Records from a collection:
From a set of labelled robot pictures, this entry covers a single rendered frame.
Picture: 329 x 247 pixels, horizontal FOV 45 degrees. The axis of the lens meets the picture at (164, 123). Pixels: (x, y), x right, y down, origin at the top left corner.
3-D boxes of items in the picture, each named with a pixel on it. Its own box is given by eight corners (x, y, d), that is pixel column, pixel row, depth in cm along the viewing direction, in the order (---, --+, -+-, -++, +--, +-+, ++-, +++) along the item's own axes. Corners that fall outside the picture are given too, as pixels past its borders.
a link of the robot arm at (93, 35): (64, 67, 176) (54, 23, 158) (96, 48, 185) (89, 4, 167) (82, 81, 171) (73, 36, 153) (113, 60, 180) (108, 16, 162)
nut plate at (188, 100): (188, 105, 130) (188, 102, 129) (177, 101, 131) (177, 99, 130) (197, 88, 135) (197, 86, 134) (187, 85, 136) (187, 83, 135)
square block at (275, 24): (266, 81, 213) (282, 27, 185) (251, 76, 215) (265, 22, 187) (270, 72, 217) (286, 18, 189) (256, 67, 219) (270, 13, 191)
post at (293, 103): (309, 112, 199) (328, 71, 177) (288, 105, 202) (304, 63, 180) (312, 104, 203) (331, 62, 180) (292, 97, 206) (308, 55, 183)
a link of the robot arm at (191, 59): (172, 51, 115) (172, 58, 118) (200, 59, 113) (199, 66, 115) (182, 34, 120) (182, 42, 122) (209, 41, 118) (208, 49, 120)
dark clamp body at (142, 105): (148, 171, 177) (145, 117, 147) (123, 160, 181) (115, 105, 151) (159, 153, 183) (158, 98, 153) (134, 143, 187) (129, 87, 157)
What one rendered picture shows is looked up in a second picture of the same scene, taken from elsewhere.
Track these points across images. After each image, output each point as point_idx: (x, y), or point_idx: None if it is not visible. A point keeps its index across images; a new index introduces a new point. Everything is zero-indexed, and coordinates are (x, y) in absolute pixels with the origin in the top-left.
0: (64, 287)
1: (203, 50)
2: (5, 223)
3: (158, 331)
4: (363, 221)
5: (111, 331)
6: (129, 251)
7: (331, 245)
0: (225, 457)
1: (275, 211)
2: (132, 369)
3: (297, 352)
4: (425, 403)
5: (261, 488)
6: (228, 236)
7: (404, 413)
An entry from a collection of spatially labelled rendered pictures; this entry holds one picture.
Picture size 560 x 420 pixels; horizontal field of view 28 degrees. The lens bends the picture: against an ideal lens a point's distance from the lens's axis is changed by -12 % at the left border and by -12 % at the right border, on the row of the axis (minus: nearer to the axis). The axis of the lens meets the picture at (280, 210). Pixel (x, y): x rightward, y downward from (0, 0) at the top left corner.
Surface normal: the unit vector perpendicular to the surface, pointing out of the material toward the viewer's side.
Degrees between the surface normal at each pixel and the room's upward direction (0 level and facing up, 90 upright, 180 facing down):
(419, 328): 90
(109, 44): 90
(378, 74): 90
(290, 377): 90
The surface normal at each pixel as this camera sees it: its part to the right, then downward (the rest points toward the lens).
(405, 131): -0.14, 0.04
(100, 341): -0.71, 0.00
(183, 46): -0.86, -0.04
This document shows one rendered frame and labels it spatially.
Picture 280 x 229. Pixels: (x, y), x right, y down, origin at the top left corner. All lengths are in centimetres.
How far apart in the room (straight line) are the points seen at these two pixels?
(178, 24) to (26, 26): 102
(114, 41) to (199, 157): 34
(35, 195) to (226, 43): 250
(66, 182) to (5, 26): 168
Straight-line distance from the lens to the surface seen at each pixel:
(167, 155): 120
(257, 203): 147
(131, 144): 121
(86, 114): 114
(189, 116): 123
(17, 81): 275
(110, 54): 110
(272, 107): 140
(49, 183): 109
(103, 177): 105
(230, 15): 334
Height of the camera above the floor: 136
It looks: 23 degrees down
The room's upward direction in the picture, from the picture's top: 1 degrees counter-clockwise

> AIM OF THE EXERCISE
Say how many lines in the records above hold "downward", and give no other text.

> ANSWER TO THIS PROBLEM
2